The above implies that when a contract contains an acceleration clause and it is exercised the court has no choice. We need not reach that issue because of the equities in this case. The parties in this case have expressly made time of the essence in performance of the contract for deed. Under the facts of this case the court is not required to overlook the express agreement of the parties and allow Geigle to reinstate the contract by making his annual payment several months after it became due. The general rule in this area, as stated in 77 Am.Jur.2d, Vendor and Purchaser ยง 73 (1975), is:

"Most courts agree that time may be expressly made of the essence of the contract, and where this is done it is binding on the parties not only at law but in equity as well. A court of equity is not at liberty to disregard the contract of the parties in this respect where deliberately made and clearly expressed, for equity follows the law and will neither make a new contract for the parties nor violate that into which they have freely and advisedly entered. Therefore, as regards the vendor's right to enforce the contract, the time for the delivery of the deed may be made of the essence of the contract, and the time for the payment of the purchase money, if expressly made of the essence of the contract, is so recognized in a court of equity, and compliance therewith may be made essential to the right of the purchaser to compel the vendor to convey, and where such is the case a court of equity will not, as a general rule, interfere to relieve the purchaser from the consequence of his default."

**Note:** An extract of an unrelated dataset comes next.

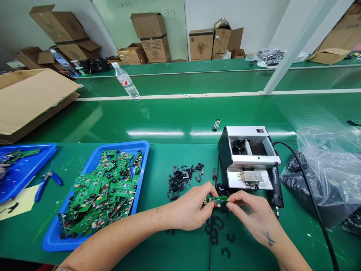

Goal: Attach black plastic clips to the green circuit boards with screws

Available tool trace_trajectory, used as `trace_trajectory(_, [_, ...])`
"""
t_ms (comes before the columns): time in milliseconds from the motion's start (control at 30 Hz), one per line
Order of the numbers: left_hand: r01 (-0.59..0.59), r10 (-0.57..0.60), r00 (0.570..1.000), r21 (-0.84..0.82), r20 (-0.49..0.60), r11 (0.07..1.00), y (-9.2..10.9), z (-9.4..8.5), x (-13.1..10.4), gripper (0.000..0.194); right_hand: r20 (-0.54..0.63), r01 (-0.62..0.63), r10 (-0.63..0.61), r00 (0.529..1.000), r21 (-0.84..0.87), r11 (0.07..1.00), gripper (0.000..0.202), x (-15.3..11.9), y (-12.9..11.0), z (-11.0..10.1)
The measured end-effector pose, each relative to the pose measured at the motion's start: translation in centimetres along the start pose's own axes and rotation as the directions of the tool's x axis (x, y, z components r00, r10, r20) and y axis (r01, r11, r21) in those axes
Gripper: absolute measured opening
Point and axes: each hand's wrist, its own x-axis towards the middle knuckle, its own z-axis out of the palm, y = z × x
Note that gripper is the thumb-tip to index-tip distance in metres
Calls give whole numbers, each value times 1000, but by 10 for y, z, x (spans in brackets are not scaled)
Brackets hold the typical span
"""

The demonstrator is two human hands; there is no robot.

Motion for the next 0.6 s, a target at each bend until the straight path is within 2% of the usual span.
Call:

We therefore conclude that, under the equities presented in this case, the district court was correct in stating that the only issue before the court was the proper length of the redemption period. The trial court was not required to provide the remedy which Geigle requested and did not act improperly by canceling the contract and setting a redemption period in light of the competing equities in this case.

*484 The judgment of the district court is affirmed. Costs on appeal are assessed against the appellant.